For target groups, the population has been categorised into several facets, such as health workers, persons with underlying health conditions, security personnel, persons over 60 years judiciary, Media etc

There are approaches to the country’s delivery strategy that would see some areas or groups have two or all three applied to them. These are static or fixed delivery sites which would be hospital and all health facilities in general private and government; mobile or outreach facilities and campouts which will see vaccinators move into areas hard to reach for days to weeks to vaccinate.

The third categorization is on hot spots. The country has also been divided into levels of spread of the virus. With the hardest and worse hit areas which according to current data are Accra, Greater Kumasi and Western region.

PHASE ONE

This will likely commence in March and would see the following group of people vaccinated:

Health care workers, frontline security personnel, persons with underlying medical conditions, persons 60 year and above and frontline members of the executive, judiciary and legislature.
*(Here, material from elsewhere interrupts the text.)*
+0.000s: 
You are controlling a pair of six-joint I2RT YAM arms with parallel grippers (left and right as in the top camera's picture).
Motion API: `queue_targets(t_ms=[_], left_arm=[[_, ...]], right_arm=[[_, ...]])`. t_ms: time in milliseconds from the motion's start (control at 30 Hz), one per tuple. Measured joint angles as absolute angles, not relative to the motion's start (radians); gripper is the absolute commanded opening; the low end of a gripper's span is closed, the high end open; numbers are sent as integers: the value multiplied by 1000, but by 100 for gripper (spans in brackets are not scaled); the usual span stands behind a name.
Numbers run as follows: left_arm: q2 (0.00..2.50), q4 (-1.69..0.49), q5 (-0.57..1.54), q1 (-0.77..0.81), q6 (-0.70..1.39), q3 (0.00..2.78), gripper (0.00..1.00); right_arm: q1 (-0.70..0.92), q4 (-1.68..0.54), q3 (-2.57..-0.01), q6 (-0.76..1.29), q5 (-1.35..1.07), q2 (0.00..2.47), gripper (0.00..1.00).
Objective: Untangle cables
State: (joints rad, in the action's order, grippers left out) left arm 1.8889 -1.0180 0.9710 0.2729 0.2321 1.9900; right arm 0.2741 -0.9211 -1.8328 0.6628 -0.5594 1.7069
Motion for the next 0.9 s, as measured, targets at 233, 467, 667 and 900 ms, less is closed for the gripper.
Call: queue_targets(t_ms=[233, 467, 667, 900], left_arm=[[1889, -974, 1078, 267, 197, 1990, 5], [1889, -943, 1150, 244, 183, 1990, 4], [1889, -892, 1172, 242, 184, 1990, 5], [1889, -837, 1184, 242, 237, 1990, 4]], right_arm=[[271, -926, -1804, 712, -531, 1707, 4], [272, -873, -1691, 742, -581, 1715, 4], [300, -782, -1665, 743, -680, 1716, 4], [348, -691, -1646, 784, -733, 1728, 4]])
These groups apart from health workers who will have their vaccination at a fixed facility would see a mixed bag of delivery strategy to get them inoculated.

PHASE TWO      

This group which will be the next batch of persons who will get their jabs as more vaccines keeps trickling in will cover persons who work in the media, teachers, students in the senior high and tertiary, farmers, person in the food supply chain, commercial transport operators, waste management, electricity supply services, airport services etc

PHASE THREE

This will be all other persons 18 years and above who do not fall in the first two groupings.

These phases could see sub strategies that would see a target group or phase see a more detailed implementation approach adopting all the available themed approaches for effective coverage. The implementation institutions however have advised nothing is cast in stone and could see modifications as the implementation progresses.